Bad luck, bad timing or bad understanding of the market?
You can argue it all ways. After all, in the same week Kesa sold off Comet for the King’s Ransom of £2, and everyone seems to be predicting a rash of store closures as a consequence – and there is no doubt Scotland will feel this pain, as opposed to the English Best Buy exit. Another struggling electrical retailer possibly in its death throes? Add to that the previous trials of PC World/Currys and the movement of the purchase of such products onto the internet and into superstores (and they are suffering with non-food at the moment) and there would appear to be major structural change in the sector. Such substantive structural shifts such as on to the internet are tough to fight against.
But then, did Best Buy really understand the market here, and the particular costs and service pressures? A number of overseas retailers have tried ‘big box’ formats only to find the costs are more difficult to control than they thought, and often the space is not quite right, or as available as it might be. Given the nature of the UK population, might there have been both macro and micro locational issues? International expansion has as many failures as raging successes and there are big decisions to be made about adaptation or standardisation, let alone operational practice transferability. Wal-Mart and Germany is another illustration.
But for Best Buy you have to add into the mix the deep recession, the really tight squeeze on discretionary spending, which does include many of the products sold by Best Buy, the decline in the housing market and the rising cost of travel (making convenience a key driver). You need deep pockets and a strong nerve to survive such torrid times.

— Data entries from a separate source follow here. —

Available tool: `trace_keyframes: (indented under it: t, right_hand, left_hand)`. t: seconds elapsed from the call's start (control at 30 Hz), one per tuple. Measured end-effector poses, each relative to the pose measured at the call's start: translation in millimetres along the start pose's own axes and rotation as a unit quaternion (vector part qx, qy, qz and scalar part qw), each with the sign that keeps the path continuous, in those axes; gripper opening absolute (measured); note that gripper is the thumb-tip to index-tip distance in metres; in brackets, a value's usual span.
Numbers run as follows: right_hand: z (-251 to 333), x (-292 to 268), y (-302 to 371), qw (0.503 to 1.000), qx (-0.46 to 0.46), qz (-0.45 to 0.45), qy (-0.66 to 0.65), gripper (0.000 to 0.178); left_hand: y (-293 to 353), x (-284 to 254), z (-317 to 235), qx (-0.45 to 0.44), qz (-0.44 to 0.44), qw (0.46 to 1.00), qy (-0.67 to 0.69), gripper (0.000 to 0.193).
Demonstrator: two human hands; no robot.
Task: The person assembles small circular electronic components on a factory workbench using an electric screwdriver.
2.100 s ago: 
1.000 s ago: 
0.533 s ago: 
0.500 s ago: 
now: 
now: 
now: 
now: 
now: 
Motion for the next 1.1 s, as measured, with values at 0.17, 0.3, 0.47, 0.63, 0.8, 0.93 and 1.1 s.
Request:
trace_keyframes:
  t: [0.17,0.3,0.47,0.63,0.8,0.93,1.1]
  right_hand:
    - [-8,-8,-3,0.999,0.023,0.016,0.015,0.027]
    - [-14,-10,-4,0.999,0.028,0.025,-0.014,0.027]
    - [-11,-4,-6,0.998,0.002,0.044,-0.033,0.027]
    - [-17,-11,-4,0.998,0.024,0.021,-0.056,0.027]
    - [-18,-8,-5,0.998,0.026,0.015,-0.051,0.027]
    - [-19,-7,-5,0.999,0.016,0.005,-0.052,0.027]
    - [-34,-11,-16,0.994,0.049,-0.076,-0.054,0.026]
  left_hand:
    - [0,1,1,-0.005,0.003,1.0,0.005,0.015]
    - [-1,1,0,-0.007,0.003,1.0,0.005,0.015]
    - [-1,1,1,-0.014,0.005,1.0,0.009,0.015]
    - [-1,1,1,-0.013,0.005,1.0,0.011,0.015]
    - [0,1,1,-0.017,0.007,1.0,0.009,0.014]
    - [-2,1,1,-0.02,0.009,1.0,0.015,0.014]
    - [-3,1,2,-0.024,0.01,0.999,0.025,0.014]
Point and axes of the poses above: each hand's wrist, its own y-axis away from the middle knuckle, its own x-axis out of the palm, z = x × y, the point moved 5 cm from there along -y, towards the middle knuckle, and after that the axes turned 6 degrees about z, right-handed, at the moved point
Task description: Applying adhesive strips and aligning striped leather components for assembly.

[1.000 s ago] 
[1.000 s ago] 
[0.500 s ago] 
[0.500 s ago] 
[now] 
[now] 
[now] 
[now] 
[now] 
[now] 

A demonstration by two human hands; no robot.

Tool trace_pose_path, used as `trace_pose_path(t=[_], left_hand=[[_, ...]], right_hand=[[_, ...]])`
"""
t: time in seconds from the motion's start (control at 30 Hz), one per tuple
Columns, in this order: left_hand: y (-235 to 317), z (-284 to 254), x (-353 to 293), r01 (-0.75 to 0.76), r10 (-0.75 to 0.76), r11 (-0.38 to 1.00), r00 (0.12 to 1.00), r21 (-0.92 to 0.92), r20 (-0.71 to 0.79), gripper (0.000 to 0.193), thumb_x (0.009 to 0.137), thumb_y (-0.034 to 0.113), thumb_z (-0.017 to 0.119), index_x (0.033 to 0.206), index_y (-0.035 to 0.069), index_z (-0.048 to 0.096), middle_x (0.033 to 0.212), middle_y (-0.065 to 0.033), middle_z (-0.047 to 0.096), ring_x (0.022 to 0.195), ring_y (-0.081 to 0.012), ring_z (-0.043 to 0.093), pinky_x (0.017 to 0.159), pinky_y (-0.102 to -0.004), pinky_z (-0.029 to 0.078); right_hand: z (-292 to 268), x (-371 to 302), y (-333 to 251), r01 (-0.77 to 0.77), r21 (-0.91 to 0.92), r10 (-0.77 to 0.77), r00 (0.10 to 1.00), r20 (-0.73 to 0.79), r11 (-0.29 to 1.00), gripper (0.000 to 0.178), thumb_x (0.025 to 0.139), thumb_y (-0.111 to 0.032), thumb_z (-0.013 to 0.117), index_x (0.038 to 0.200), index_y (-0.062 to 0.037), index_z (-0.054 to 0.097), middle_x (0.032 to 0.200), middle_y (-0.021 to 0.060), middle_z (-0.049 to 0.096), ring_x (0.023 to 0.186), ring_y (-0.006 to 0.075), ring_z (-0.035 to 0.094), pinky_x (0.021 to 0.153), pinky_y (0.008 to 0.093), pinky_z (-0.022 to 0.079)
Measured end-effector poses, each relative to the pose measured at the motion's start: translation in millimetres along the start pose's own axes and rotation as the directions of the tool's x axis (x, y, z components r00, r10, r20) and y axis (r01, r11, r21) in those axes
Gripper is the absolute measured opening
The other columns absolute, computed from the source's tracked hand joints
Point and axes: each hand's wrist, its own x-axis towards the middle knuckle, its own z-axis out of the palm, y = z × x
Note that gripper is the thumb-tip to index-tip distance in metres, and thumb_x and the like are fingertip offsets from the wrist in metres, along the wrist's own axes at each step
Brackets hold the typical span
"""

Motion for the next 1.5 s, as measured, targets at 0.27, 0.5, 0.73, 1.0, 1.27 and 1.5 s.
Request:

Yet, there’s one silver lining. One less competitor in the market might make it easier for the survivors to prosper, though this might depend on your views of the structure/timing/quality debate. If you can survive though, then when the upturn comes, there could be good business to be grabbed, but whether from the internet or fixed stores is another matter. There is also an issue for manufacturers of big electrical brands – with so few showcases for their products left, how are they going to connect with their customers? Might we see more Apple store type ventures (as Verdict seem to be predicting)?